I can't help it.
I can't help that our marriage is ending.
I can't help that I pretend that I'm okay with your decision to end our marriage.
I can't help that it hurts me to the core when you talk about the divorce papers.
I can't help that I want to do whatever it takes to fix our marriage.
I can't help but feel jealous, sad and angry all at once , that you're already going to bars and wanting to meet new women when you've told me about our marriage ending last week.
I can't help it that our daughter who's 3 is regressing because she's starting to sense somethings happening between her mom and dad.
I can't help it that I miss you sleeping in bed next to me and wanting to snuggle but by midnight both our kids are in between us.
I can't help that I get sad thinking holidays will be so different from now on and we all won't be spending the holidays together.
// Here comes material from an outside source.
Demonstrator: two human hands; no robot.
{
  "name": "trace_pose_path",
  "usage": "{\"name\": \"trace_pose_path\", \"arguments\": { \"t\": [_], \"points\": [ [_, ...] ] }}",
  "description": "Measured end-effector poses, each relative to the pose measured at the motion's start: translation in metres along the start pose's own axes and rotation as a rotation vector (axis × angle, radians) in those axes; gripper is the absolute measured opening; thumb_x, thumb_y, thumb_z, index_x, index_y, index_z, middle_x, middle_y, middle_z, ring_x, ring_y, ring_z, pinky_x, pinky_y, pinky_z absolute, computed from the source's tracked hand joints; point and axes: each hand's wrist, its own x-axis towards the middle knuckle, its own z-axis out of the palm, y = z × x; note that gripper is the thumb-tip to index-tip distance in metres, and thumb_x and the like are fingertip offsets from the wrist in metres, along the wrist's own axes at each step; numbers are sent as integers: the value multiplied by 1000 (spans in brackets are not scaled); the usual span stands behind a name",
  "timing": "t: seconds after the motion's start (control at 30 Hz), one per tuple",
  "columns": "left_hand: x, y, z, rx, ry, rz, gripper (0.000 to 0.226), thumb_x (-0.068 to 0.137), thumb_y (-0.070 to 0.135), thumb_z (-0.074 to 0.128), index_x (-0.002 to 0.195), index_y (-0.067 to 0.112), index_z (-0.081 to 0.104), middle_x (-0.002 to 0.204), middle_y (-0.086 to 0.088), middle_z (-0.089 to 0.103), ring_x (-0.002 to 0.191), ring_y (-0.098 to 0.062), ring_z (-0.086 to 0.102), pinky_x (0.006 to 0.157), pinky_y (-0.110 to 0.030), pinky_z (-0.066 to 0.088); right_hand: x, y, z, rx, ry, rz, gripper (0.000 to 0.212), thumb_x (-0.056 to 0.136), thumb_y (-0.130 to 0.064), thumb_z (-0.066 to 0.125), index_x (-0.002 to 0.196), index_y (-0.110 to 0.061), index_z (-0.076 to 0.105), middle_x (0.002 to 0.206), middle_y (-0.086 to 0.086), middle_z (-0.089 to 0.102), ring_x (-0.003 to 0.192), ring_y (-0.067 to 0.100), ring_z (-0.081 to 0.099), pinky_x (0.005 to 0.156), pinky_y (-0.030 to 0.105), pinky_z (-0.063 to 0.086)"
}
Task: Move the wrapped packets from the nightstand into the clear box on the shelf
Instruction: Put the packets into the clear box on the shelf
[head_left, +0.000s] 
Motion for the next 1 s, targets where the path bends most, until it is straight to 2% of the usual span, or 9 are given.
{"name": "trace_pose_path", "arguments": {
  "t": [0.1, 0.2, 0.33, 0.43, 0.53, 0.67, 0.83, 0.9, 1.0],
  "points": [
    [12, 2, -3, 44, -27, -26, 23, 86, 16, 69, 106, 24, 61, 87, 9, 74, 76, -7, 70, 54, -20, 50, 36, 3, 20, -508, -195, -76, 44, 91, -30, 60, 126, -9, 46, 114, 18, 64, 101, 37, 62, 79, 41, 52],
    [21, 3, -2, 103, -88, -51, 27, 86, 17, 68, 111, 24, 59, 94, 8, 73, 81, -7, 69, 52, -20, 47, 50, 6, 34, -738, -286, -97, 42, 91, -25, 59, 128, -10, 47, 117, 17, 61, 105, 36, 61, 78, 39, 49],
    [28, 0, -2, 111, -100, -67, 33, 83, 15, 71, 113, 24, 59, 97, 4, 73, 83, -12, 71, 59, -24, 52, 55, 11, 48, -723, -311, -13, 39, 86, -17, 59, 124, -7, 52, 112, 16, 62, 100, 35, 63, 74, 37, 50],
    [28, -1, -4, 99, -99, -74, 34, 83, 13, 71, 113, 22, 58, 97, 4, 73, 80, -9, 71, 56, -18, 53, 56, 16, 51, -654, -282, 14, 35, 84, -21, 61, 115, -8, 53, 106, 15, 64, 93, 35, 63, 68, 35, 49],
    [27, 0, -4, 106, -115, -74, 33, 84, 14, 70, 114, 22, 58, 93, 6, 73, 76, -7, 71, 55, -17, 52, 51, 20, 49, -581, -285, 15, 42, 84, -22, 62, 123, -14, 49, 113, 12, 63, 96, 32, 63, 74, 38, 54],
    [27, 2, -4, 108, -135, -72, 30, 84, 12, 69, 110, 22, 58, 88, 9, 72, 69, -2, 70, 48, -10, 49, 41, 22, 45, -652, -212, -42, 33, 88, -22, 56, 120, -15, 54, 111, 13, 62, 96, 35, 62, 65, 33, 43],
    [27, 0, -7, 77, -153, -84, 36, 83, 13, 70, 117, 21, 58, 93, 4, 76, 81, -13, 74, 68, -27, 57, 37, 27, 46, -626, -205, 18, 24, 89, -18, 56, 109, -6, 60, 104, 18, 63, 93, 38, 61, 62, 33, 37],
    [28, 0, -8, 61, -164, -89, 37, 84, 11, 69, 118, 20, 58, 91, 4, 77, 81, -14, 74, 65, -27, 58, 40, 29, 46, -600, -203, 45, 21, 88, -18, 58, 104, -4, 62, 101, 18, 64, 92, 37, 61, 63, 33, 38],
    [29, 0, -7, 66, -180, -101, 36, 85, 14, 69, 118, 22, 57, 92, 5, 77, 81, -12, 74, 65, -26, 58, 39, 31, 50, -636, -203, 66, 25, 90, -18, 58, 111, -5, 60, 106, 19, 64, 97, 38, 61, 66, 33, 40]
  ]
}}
I can't help it that I don't want to talk to the lawyer because then it sets in reality that our marriage of 8 years is ending and I don't want to lose you.
I can't help it that I hate that we don't say I love you on the phone anymore.
I can't help that I hated changing your name in my phone from the nickname I gave
you almost 10 years ago
I can't help but to hope that one day, you'll realize you've made a mistake and want to fix this.
I can't help it that I don't want to " fake it till I make it" and wait till I really don't care that what we had is over.